Exercise goal ▸
Only one stretch of the listing below is wanted. Give it again exactly, from the line with "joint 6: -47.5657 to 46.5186" through the line with "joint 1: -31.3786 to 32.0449".

Provided data ▸
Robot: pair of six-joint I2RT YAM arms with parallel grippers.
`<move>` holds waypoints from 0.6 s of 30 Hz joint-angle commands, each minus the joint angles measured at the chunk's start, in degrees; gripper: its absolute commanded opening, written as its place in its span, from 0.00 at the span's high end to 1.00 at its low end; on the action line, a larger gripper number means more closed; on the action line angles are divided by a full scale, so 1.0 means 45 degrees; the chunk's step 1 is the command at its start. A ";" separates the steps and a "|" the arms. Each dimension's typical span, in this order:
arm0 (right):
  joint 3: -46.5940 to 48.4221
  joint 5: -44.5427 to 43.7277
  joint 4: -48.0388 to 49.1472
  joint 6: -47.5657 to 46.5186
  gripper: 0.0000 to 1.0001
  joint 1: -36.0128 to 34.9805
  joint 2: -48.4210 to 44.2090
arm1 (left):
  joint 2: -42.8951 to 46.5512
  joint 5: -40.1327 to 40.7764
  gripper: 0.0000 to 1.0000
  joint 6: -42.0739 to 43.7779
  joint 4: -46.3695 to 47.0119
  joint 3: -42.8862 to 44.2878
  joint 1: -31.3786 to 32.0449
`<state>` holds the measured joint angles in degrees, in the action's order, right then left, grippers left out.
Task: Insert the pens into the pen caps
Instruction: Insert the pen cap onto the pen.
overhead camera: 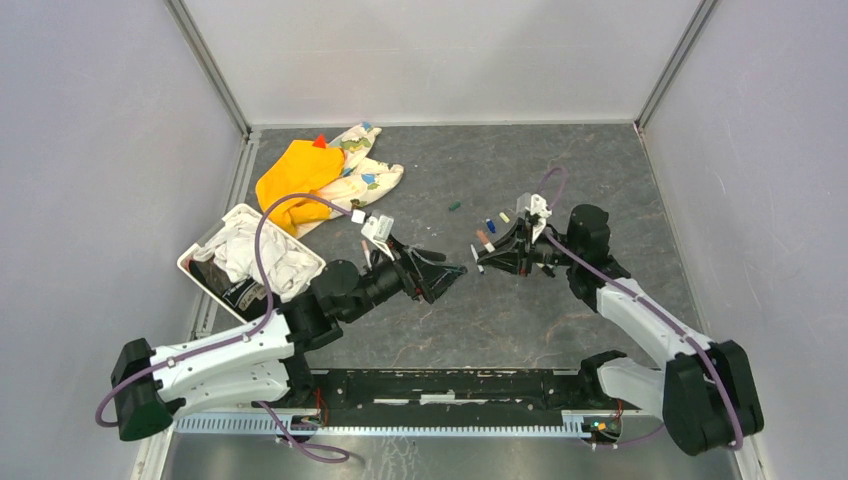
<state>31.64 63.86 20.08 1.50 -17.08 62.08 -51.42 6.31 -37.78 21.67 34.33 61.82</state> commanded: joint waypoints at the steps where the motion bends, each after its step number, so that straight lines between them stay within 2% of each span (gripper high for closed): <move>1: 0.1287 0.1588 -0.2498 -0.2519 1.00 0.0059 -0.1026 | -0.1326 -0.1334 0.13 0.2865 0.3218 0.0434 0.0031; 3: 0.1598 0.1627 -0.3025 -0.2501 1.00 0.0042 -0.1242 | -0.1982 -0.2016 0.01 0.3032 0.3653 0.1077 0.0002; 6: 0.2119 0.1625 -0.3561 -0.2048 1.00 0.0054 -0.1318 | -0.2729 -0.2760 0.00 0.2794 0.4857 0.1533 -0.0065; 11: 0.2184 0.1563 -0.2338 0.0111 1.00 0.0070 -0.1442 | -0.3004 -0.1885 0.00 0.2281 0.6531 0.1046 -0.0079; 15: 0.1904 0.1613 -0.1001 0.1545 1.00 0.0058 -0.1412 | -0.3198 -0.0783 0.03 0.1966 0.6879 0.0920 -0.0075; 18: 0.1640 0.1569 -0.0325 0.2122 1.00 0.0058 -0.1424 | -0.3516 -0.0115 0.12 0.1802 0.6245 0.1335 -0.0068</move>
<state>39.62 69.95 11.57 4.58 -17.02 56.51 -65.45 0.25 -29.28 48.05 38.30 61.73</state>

Written response ▸
  joint 6: -47.5657 to 46.5186
  gripper: 0.0000 to 1.0001
  joint 1: -36.0128 to 34.9805
  joint 2: -48.4210 to 44.2090
arm1 (left):
  joint 2: -42.8951 to 46.5512
  joint 5: -40.1327 to 40.7764
  gripper: 0.0000 to 1.0000
  joint 6: -42.0739 to 43.7779
  joint 4: -46.3695 to 47.0119
  joint 3: -42.8862 to 44.2878
  joint 1: -31.3786 to 32.0449

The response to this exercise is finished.